● **THE PROBLEM**: Please return all lines from the records below that include the string "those".

● **RECORDED INFORMATION**:
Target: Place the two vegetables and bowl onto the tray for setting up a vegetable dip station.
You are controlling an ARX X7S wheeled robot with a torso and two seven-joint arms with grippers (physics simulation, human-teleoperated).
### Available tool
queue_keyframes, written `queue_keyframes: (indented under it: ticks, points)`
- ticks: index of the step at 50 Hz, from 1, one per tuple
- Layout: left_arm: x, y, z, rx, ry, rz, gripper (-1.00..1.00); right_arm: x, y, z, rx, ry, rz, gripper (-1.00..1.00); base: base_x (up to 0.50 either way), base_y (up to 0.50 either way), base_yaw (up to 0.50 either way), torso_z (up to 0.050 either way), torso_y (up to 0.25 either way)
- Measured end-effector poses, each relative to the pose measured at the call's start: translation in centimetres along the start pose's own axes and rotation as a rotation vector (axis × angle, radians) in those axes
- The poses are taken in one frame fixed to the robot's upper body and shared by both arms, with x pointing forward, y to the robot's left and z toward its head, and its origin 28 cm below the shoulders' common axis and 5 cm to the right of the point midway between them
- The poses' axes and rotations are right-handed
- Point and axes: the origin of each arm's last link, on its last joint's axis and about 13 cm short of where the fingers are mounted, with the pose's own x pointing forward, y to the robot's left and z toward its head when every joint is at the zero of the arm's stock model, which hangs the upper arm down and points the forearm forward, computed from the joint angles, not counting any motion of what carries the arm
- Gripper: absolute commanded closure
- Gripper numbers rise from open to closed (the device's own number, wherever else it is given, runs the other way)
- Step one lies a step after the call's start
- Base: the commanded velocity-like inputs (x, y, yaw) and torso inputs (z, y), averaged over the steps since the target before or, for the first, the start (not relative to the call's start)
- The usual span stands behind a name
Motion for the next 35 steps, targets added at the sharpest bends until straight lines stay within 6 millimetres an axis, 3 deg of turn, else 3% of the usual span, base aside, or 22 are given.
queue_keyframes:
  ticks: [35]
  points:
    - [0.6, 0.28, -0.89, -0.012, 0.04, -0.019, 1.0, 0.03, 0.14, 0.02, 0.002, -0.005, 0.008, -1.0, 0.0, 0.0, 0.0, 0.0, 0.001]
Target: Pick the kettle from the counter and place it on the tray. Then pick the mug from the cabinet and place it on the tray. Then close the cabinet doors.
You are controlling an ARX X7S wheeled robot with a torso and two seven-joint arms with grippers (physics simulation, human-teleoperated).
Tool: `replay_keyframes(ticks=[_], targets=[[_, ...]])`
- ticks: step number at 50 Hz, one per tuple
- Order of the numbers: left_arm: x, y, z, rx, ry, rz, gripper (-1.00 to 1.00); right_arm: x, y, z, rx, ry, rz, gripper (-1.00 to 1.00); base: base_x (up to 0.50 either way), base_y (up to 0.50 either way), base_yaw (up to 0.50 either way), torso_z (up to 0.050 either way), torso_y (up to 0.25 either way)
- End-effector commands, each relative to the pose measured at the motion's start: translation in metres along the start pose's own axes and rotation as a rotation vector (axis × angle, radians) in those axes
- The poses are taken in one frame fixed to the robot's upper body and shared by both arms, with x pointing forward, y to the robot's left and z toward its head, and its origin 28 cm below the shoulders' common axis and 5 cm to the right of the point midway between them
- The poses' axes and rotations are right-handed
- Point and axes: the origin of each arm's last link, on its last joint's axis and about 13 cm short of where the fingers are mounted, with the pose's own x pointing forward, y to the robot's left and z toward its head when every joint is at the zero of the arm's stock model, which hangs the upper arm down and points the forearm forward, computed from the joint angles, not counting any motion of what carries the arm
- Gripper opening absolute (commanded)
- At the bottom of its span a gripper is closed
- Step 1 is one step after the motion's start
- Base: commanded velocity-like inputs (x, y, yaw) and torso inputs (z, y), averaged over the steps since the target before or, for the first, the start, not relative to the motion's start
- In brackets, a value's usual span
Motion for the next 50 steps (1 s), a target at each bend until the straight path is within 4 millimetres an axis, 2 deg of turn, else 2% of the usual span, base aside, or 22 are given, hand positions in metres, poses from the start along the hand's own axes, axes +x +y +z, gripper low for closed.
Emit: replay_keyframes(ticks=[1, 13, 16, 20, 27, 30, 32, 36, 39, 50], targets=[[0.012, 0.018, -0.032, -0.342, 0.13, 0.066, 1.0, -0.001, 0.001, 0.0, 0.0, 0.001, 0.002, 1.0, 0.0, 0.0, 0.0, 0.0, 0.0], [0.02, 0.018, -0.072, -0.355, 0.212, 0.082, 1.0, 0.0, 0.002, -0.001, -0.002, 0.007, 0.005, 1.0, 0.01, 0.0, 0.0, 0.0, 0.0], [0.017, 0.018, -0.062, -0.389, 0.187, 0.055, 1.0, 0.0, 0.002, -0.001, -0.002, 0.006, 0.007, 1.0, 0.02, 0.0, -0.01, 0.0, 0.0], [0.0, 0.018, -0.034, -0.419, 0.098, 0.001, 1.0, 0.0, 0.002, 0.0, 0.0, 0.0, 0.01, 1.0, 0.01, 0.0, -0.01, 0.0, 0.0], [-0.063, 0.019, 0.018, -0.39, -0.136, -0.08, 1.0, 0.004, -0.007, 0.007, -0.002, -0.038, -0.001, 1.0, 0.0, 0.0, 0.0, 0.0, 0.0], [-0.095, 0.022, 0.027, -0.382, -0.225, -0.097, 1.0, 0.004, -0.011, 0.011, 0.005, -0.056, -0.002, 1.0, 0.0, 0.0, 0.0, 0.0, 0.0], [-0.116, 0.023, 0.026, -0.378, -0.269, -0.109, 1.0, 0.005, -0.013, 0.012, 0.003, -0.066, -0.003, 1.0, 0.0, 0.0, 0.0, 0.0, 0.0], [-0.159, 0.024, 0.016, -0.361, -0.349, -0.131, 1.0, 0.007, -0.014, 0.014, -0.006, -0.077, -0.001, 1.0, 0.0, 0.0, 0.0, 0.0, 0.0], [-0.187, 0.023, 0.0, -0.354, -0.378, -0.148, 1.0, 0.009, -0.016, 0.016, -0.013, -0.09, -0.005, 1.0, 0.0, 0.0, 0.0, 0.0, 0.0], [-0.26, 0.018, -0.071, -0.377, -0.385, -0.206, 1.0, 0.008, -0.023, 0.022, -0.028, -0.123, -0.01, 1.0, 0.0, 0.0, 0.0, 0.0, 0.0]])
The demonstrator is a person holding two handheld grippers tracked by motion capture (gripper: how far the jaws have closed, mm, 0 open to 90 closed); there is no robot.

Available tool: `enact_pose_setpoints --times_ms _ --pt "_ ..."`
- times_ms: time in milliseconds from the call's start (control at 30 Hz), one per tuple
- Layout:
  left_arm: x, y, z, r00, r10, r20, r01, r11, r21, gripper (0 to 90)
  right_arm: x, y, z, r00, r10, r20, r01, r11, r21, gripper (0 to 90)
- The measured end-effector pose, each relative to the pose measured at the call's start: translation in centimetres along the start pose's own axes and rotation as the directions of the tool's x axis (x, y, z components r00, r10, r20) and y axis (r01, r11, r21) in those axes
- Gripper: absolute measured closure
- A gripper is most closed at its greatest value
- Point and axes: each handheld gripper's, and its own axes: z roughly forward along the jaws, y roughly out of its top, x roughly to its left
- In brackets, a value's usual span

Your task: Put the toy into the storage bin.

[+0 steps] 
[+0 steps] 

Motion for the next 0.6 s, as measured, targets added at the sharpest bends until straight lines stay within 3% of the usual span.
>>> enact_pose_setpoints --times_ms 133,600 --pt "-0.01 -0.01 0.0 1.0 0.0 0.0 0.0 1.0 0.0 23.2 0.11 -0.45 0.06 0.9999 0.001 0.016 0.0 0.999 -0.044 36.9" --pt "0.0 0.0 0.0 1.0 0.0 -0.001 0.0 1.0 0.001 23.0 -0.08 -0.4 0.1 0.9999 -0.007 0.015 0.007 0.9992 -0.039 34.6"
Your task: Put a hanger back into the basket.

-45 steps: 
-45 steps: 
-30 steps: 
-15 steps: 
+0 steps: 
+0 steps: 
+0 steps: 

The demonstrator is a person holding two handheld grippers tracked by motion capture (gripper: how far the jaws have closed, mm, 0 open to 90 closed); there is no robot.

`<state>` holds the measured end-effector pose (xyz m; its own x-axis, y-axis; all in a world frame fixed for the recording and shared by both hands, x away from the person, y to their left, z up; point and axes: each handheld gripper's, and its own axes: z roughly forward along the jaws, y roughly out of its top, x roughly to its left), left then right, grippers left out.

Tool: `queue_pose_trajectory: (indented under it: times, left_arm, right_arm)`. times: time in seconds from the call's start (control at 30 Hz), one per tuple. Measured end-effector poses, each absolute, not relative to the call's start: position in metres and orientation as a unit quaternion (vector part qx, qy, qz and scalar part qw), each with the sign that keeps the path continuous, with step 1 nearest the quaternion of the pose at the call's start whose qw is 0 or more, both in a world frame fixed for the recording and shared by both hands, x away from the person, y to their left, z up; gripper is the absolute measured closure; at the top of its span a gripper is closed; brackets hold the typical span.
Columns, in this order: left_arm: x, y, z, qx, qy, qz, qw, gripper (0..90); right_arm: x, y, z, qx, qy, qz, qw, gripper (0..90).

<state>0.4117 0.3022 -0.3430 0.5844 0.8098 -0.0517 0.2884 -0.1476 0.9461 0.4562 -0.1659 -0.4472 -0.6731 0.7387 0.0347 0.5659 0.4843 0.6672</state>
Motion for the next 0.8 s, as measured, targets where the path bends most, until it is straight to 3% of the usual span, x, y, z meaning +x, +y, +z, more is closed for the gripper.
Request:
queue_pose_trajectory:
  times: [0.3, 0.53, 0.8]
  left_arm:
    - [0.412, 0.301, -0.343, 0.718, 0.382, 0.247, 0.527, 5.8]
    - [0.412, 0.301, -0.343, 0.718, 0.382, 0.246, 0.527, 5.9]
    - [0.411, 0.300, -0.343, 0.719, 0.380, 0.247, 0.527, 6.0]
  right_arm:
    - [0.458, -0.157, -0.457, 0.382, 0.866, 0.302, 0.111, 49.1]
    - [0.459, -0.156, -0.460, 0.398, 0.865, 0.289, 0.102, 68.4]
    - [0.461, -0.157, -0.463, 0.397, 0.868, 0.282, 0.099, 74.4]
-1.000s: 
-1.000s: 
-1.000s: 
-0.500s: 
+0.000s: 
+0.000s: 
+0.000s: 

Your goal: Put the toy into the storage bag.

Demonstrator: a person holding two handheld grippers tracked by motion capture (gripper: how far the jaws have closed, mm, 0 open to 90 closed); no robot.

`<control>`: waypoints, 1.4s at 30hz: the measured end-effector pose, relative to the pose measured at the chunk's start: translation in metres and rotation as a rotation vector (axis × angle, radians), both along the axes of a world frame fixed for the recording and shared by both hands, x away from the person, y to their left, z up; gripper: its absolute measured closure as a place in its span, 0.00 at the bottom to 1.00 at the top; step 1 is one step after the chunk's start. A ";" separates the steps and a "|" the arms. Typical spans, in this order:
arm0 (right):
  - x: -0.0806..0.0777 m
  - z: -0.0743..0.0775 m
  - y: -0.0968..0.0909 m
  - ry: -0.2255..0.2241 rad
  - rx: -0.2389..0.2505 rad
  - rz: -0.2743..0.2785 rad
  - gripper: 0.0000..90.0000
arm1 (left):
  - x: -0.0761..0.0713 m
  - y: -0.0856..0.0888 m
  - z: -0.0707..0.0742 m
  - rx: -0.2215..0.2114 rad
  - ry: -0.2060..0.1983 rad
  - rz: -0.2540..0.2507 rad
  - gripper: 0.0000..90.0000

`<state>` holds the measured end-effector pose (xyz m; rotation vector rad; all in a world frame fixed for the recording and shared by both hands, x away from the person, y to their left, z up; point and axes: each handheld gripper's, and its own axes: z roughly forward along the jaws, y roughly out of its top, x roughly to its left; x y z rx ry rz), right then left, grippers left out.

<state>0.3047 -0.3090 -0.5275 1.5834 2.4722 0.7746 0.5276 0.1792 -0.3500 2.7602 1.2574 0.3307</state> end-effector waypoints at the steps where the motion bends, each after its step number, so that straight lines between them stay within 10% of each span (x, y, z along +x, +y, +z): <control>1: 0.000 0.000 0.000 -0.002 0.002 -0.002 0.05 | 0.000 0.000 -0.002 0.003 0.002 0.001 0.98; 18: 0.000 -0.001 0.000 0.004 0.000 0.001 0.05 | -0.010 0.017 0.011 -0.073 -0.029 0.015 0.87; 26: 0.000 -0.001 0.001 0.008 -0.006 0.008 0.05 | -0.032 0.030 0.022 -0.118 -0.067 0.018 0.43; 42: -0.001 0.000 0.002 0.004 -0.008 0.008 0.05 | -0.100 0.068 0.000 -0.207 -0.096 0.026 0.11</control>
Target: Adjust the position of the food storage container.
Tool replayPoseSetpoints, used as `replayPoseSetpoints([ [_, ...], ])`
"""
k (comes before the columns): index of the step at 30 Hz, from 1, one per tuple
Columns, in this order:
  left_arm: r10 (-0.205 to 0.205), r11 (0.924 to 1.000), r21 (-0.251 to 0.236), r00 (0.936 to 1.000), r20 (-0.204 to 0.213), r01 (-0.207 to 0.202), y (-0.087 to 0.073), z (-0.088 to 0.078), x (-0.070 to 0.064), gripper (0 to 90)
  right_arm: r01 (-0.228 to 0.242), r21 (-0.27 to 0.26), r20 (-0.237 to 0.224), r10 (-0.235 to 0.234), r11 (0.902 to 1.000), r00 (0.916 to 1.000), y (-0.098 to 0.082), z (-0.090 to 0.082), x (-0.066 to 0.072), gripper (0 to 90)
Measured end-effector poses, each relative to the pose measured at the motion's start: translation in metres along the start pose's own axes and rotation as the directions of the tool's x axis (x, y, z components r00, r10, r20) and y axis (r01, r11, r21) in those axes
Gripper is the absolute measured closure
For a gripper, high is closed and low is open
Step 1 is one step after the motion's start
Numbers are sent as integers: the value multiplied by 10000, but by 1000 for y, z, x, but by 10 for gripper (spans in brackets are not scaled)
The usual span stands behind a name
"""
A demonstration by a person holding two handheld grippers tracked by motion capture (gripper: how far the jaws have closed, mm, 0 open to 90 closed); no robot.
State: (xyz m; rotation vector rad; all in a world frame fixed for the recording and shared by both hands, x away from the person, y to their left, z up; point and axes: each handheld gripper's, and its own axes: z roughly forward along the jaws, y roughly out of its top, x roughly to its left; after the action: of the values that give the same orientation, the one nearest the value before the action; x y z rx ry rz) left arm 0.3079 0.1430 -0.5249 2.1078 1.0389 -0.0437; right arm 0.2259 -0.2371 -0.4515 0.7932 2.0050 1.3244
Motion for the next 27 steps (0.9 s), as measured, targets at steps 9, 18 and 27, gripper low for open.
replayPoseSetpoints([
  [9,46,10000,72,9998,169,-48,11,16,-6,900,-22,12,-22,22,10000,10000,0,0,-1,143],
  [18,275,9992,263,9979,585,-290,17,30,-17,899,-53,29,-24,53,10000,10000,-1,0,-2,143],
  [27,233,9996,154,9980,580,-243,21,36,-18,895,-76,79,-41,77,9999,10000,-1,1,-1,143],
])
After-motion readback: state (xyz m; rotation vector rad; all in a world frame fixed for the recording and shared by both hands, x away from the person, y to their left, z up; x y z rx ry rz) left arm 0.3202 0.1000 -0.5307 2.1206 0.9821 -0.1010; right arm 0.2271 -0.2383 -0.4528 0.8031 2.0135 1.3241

● **EXERCISE RESPONSE**:
- Measured end-effector poses, each relative to the pose measured at the call's start: translation in centimetres along the start pose's own axes and rotation as a rotation vector (axis × angle, radians) in those axes
- End-effector commands, each relative to the pose measured at the motion's start: translation in metres along the start pose's own axes and rotation as a rotation vector (axis × angle, radians) in those axes
- The measured end-effector pose, each relative to the pose measured at the call's start: translation in centimetres along the start pose's own axes and rotation as the directions of the tool's x axis (x, y, z components r00, r10, r20) and y axis (r01, r11, r21) in those axes
Measured end-effector poses, each relative to the pose measured at the motion's start: translation in metres along the start pose's own axes and rotation as the directions of the tool's x axis (x, y, z components r00, r10, r20) and y axis (r01, r11, r21) in those axes

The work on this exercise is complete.